**WHAT TO PRODUCE:**
Below are records with pictures in them. Output exactly the lines from the one with "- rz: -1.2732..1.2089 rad" through the one with "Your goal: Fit", both included, and leave every picture out; give only those lines.

**RECORDS TO PROCESS:**
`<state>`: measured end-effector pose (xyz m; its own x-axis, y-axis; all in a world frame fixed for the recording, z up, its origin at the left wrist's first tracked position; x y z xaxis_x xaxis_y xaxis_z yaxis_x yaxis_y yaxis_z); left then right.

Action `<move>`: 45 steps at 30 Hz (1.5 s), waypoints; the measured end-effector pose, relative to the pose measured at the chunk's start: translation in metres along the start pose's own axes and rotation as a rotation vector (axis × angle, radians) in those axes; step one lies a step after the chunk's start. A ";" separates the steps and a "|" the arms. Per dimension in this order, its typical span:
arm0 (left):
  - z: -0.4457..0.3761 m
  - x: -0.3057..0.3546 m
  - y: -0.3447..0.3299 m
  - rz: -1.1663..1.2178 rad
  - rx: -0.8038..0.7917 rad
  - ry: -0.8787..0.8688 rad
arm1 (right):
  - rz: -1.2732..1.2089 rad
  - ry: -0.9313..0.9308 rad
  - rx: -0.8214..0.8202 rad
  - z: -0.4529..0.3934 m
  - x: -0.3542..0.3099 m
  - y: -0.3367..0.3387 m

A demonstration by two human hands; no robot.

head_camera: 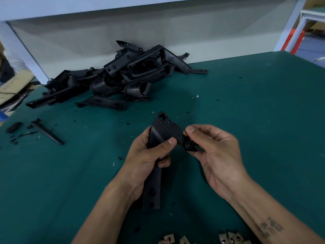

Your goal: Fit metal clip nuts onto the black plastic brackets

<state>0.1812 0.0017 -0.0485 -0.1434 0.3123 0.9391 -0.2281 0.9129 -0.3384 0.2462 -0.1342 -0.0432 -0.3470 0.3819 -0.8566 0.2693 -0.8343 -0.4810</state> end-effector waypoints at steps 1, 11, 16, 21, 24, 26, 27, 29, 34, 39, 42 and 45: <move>0.000 0.000 0.000 -0.003 -0.001 0.000 | -0.010 0.007 0.004 0.001 0.000 0.000; 0.000 0.000 0.000 -0.017 -0.007 -0.010 | 0.017 0.050 0.034 0.004 0.002 -0.002; 0.000 0.001 -0.001 -0.011 -0.023 -0.003 | 0.095 0.082 -0.034 0.001 -0.009 -0.003; 0.001 0.003 -0.005 0.015 -0.042 -0.010 | 0.053 0.057 -0.090 0.000 -0.006 -0.007; 0.003 0.003 -0.005 0.039 -0.042 -0.007 | 0.012 0.059 -0.108 0.002 -0.002 -0.006; 0.003 0.004 -0.005 0.064 -0.033 -0.007 | -0.045 0.043 -0.134 0.002 0.001 -0.006; 0.003 0.004 -0.004 0.070 -0.027 -0.008 | -0.056 0.033 -0.142 0.002 0.002 -0.007; 0.002 0.005 -0.004 0.071 -0.020 -0.012 | -0.042 0.021 -0.130 0.002 0.004 -0.007; 0.002 0.005 -0.003 0.057 -0.015 -0.011 | 0.011 0.110 -0.107 0.008 0.000 -0.012; 0.002 0.003 -0.003 0.069 -0.027 -0.007 | 0.047 0.106 -0.166 0.012 -0.001 -0.012; 0.003 0.005 -0.004 0.057 -0.035 0.006 | 0.153 0.095 -0.195 0.010 -0.003 -0.012; 0.004 0.005 -0.002 0.060 -0.034 0.010 | 0.173 0.080 -0.217 0.009 -0.002 -0.013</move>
<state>0.1767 0.0006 -0.0437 -0.1466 0.3694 0.9176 -0.1865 0.9007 -0.3924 0.2350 -0.1275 -0.0331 -0.2091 0.2790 -0.9373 0.5074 -0.7884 -0.3478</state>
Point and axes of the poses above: each hand's wrist, its own z-axis away from the middle knuckle, its own y-axis out of the back of the hand, x = y × z, the point moved 7 cm from there along -z, towards the middle knuckle, and after that the axes turned 4 degrees about -y, right-handed, at the moved point
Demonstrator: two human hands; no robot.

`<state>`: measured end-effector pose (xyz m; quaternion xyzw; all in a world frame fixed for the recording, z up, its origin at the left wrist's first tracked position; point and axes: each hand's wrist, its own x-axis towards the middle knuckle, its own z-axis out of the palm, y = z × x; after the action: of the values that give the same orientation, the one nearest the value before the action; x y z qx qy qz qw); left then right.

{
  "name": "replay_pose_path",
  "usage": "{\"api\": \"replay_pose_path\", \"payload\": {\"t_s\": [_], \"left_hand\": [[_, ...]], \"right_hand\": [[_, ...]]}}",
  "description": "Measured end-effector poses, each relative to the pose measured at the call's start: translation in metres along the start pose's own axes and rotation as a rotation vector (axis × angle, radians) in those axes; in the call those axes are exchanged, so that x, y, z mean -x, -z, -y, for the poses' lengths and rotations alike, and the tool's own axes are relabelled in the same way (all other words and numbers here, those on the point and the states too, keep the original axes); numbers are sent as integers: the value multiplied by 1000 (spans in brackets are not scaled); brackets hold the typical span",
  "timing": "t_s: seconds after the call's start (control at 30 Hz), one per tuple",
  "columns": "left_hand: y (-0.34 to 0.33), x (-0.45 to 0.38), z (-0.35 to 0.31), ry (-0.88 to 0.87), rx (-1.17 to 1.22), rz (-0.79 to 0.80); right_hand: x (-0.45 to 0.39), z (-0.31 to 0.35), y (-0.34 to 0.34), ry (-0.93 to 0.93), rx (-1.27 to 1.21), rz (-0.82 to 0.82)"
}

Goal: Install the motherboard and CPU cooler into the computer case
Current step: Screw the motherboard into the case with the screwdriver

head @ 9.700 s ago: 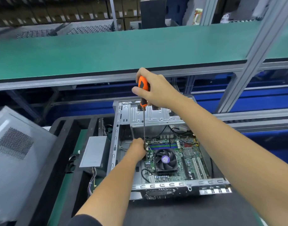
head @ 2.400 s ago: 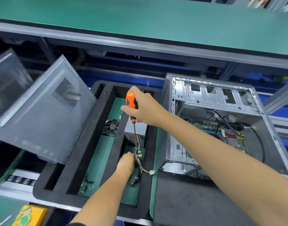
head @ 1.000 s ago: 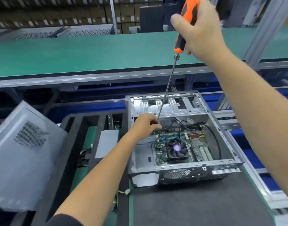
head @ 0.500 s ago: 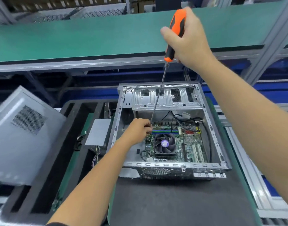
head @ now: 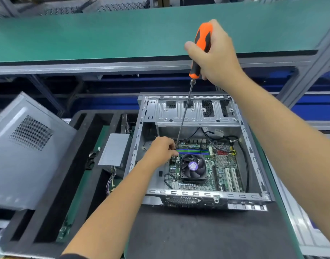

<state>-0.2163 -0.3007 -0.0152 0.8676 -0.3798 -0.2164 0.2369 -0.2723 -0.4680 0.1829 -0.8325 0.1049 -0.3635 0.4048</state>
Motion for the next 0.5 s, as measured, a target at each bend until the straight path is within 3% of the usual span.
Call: {"api": "replay_pose_path", "payload": {"t_s": [0.5], "left_hand": [[-2,0,-4,19,120,-26]], "right_hand": [[-8,-8,5,-127,-7,-170]]}}
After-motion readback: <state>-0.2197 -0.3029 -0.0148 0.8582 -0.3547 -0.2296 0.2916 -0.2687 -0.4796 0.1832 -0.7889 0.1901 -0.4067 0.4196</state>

**ANSWER SPACE:**
  - rz: -1.2732..1.2089 rad
  - ry: -0.9313..0.9308 rad
  - rx: -0.8214..0.8202 rad
  - z: -0.4529..0.3934 m
  - x: -0.3542..0.3099 m
  - y: -0.3367..0.3387 m

A demonstration by two human hands; no robot.

head_camera: 

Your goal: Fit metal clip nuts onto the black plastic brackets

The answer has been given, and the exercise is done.